These are very strong arguments. Yeah, JS didn't form my worldview
(thank god). But, I totally agree with you
that if we will forget the C++, then "promise" is a perfectly fine word for
describing Lwt thread values. But please
still consider adding a small comment about the terminology ambiguity as a
tribute for the C++ background :) As
you may see, we can get confused))
I also like the resolver :) It is non-ambiguous (you can't confuse promise
and resolver, that's nice).
On Fri, Jan 6, 2017 at 2:41 PM, Anton Bachin <antronbachin@gmail.com> wrote:
> Ivan,
>
> I personally would have preferred to call them futures. I actually come
> from a C++ background, including modern C++, and also I just like the
> word "future" more than "promise."
>
> However, I read through some articles, blogs, and SO posts, and came
> away with the impression that the terminology is really not settled
> between languages. Given that, I chose "promise" and "resolver" with the
> following reasoning:
>
> - The term promise is used in JavaScript.

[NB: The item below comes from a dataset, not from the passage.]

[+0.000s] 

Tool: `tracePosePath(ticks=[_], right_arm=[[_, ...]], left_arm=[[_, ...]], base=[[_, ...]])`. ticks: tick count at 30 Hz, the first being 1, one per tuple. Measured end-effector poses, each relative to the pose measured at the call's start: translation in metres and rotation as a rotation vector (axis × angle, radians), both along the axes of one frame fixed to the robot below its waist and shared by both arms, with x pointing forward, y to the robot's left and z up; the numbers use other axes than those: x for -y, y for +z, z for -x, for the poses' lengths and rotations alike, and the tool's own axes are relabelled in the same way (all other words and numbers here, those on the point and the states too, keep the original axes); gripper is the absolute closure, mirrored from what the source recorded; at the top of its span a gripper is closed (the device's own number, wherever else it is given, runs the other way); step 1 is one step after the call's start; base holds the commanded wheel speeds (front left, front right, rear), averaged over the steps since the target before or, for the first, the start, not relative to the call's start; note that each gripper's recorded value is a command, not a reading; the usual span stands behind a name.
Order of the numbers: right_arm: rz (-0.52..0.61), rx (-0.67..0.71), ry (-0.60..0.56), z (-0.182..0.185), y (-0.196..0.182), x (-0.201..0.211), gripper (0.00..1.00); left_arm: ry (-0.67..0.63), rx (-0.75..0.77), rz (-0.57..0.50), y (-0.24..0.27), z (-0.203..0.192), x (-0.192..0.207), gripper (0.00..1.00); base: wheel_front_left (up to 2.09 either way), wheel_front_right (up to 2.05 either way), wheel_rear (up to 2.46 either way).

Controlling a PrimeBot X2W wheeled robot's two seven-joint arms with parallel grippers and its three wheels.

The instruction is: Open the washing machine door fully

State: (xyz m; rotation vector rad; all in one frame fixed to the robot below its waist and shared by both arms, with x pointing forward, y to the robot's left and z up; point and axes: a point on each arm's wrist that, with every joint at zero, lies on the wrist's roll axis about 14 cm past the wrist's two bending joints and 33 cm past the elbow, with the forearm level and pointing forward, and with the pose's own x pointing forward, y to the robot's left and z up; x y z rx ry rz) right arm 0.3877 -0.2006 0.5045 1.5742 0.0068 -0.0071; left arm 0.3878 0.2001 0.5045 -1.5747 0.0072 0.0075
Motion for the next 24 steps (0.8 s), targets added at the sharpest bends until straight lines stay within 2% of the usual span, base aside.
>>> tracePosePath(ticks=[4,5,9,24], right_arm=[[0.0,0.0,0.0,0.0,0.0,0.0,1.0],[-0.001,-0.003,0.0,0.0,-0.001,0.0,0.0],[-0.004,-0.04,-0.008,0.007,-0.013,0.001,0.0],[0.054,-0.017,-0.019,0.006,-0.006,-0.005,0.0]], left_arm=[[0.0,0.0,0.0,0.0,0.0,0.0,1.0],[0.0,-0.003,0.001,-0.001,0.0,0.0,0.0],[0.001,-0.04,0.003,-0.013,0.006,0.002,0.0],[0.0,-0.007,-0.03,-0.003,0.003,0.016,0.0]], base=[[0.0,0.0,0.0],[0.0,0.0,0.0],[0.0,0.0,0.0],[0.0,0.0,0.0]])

> - A large number of programmers use JavaScript.
> - Lwt compiles to JavaScript sometimes.
> - We may want to give special support for interfacing between Lwt and
> JavaScript promises one day [1].
> - Presumably, the people who standardized on "promise" in JavaScript had
> good reasons for doing so, which I don't have time to deeply
> investigate at the moment. While it is true that C++, among other
> communities, standardized on different terminology, and also had good
> reasons for doing so, the JavaScript precedent suggests that "promise"
> is somehow defensible. I am "calling" on this precedent as an opaque
> "library" of argument and experience. This may be a mistake :)
> - I believe, during their process, JavaScript eventually explicitly
> rejected
> both terms "future" and "deferred."
> - "resolver" is just what I was left with after assigning "promise" to
> what I thought should be "future" :)
>
> The work-in-progress manual uses these terms.
>
> It is possible to change the terminology, with suitable arguments. The
> terminology issue is in GitHub [2].
>
> Best,
> Anton
>
>
> [1]: https://github.com/ocsigen/lwt/issues/270
> [2]: https://github.com/ocsigen/lwt/issues/300
>
>
> El ene 6, 2017, a las 12:00, Ivan Gotovchits <ivg@ieee.org> escribió:
>
> These are the great news!
>
> And thanks for the maintainers notification, it was really helpful :)
>
> I have one comment, though:
>
>
>
>> Values of types 'a Lwt.t are now called promises rather than threads.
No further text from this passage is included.